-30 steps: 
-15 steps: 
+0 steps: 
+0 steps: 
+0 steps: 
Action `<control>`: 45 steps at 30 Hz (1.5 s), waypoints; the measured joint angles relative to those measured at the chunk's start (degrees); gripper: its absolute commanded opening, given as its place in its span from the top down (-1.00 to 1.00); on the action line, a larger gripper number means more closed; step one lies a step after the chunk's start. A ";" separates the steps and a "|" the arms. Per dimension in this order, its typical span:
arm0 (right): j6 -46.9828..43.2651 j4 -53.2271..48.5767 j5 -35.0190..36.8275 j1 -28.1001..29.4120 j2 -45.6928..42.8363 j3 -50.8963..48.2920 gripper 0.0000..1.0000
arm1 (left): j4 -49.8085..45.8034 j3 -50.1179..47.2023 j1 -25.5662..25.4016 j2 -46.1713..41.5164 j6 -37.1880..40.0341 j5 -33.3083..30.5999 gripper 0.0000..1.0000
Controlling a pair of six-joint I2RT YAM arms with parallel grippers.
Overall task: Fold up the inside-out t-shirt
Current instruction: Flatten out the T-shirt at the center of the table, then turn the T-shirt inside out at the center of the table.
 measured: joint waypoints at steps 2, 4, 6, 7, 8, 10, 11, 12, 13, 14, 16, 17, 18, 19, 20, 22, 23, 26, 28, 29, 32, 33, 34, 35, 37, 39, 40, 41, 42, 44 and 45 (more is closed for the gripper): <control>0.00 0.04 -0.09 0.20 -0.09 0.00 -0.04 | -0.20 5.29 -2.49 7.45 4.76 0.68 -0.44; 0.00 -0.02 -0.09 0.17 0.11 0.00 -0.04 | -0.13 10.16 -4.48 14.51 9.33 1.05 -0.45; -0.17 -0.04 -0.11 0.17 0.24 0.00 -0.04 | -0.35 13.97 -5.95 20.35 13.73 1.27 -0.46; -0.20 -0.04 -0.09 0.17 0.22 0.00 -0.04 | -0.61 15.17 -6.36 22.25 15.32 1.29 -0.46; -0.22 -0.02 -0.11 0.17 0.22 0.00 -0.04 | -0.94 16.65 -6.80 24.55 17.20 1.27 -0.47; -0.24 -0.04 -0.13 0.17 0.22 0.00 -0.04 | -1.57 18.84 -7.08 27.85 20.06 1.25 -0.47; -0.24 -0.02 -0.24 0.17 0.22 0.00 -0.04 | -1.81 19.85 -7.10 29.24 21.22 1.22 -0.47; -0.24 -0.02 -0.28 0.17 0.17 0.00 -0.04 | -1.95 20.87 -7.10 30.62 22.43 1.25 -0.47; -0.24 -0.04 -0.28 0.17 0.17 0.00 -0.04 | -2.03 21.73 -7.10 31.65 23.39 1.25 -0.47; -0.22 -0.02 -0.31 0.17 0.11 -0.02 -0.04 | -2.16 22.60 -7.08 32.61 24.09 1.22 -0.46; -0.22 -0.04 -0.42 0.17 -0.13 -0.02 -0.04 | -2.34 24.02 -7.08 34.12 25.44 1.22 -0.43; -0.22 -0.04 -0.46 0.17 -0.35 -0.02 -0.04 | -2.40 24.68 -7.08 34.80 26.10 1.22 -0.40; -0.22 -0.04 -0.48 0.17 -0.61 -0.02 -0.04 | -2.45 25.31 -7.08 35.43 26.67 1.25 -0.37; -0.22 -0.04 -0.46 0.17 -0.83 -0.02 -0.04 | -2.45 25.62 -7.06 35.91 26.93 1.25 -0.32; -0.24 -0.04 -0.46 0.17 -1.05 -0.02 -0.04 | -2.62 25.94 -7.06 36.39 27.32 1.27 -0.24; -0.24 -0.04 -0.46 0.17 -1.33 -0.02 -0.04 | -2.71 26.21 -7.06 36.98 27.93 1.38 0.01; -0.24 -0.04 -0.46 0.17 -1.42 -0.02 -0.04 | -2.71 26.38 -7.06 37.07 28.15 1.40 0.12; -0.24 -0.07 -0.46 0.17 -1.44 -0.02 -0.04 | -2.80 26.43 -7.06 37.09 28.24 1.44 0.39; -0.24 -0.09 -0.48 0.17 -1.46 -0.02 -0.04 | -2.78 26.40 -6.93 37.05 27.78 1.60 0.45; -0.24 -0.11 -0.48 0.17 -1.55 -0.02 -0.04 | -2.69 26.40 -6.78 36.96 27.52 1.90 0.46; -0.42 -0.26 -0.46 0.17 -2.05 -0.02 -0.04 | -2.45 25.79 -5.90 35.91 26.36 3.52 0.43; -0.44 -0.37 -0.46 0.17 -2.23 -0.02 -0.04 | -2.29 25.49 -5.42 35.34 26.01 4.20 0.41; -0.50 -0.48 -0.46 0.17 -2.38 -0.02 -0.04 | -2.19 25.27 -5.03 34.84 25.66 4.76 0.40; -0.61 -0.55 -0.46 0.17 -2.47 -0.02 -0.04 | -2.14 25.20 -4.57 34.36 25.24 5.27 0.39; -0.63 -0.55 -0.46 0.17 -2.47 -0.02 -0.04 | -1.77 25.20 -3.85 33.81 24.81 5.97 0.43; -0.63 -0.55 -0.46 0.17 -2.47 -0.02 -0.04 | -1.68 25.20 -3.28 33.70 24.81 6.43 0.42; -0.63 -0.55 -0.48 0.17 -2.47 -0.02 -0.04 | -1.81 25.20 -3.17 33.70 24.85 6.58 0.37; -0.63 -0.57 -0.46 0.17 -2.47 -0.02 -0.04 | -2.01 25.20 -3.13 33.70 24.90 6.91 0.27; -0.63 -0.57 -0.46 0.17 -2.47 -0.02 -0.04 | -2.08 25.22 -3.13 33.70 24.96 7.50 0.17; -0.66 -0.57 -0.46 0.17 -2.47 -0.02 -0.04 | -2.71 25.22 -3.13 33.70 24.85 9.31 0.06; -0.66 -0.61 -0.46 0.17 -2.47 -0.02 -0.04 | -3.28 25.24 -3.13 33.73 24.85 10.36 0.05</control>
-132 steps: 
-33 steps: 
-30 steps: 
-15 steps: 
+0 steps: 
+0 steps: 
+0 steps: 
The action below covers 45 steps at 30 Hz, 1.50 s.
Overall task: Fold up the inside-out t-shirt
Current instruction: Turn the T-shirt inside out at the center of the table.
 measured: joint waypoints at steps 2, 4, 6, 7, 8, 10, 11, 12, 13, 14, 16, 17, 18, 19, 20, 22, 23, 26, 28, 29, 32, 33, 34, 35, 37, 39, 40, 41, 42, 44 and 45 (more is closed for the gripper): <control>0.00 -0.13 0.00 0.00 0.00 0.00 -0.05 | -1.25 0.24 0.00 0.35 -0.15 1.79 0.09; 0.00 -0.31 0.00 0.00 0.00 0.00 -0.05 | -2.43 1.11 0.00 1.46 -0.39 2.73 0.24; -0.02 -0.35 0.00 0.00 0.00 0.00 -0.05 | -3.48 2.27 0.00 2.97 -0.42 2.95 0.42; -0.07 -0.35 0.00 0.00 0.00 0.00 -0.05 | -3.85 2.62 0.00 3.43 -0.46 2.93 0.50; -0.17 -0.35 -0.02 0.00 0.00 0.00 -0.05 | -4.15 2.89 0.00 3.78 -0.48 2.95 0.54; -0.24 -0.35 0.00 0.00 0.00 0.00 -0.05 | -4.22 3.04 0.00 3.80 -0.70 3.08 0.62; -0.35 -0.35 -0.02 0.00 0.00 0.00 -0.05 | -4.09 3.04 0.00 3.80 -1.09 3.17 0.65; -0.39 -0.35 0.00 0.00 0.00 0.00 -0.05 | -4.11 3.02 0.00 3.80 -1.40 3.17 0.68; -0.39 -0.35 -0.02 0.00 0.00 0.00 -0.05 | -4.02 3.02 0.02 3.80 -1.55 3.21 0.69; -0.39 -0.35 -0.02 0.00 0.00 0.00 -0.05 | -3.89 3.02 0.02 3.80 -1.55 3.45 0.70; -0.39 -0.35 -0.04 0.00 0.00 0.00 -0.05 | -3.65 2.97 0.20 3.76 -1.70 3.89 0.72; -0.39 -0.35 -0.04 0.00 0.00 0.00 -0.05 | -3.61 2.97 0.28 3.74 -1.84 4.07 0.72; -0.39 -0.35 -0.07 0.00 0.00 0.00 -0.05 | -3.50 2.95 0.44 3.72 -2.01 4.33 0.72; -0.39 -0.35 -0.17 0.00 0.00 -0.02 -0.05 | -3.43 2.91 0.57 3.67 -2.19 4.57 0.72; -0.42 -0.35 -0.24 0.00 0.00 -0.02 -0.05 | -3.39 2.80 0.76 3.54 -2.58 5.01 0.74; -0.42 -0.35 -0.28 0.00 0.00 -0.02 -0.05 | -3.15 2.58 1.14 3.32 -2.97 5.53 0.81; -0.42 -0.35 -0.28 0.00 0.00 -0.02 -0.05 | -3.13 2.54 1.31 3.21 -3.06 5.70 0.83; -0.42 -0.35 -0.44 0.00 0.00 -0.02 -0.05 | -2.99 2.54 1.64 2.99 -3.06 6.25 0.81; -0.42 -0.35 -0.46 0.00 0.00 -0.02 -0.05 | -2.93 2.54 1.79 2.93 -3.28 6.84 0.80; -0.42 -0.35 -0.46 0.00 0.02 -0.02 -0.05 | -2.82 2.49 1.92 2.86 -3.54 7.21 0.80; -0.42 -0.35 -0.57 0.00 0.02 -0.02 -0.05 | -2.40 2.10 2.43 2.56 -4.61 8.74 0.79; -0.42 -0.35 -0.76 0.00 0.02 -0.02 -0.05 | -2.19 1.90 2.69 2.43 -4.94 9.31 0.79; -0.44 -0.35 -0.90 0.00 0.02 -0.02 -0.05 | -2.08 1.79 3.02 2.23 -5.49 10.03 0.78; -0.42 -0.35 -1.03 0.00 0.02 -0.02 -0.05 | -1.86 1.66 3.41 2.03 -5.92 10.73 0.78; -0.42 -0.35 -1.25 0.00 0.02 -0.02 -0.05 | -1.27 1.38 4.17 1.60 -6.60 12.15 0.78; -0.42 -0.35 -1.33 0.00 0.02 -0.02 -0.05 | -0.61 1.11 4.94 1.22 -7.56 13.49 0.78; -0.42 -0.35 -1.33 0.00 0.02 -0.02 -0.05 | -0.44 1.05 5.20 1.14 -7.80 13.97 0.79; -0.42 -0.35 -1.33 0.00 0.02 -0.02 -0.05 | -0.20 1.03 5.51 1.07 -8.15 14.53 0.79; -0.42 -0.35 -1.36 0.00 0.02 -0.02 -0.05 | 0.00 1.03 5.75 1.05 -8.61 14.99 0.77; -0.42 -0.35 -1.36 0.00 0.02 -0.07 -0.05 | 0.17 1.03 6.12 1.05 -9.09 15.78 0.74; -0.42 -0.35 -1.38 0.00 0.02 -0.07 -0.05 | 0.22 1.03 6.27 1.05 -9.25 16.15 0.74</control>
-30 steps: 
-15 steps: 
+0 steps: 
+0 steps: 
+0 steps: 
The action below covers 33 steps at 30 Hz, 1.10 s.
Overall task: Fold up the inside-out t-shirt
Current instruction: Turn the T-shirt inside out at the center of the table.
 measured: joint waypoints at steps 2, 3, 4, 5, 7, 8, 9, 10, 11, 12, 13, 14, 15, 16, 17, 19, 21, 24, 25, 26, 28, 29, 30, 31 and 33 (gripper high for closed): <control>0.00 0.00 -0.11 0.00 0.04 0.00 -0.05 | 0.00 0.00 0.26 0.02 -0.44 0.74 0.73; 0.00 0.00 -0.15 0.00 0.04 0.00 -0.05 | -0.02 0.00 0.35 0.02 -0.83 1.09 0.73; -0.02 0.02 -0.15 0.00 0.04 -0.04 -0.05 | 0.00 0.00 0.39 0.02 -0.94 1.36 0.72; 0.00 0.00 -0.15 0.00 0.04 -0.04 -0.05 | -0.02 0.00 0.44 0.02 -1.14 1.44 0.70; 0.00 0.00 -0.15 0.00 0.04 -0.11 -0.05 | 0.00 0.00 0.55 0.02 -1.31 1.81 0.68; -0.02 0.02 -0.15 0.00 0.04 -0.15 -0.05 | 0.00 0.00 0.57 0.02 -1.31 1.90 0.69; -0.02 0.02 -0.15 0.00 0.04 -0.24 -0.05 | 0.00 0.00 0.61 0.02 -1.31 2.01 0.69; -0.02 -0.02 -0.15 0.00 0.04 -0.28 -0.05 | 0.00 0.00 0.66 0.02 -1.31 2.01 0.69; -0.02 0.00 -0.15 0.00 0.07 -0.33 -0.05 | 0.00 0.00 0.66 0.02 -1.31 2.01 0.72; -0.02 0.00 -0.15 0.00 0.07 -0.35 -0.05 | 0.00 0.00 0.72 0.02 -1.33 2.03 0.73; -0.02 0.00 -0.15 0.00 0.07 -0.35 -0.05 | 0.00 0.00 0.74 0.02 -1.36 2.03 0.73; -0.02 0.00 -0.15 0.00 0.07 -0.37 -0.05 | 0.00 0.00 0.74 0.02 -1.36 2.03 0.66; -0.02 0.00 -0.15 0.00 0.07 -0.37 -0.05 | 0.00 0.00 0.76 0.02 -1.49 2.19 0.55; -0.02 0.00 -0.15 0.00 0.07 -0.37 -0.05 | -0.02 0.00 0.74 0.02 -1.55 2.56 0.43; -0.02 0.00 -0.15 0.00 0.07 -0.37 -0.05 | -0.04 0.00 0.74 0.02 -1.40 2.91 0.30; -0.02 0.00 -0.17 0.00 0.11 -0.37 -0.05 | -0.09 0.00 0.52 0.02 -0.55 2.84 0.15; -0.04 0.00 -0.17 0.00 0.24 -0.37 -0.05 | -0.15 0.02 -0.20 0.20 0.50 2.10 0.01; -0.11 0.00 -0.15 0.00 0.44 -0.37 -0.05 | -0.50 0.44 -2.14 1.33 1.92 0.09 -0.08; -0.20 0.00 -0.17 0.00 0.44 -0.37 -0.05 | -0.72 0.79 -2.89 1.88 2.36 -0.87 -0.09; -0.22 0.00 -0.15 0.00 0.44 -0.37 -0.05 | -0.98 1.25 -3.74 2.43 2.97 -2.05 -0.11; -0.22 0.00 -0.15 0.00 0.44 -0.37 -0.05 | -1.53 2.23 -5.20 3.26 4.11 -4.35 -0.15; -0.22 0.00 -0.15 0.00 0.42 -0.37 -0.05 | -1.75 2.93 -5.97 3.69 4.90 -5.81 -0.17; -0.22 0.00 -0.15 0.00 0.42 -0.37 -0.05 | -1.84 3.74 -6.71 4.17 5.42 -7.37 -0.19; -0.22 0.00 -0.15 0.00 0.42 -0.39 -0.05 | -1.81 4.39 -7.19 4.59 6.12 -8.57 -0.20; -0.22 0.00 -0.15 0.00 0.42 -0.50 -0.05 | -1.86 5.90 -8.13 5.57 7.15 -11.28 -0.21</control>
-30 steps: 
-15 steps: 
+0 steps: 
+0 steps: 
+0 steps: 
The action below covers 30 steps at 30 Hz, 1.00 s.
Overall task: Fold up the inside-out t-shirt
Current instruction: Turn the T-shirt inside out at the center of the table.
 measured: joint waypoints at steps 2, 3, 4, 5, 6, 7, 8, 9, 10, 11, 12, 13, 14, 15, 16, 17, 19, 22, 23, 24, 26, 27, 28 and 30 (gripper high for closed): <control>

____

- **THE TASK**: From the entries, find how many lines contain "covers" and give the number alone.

- **EXPECTED ANSWER**: 3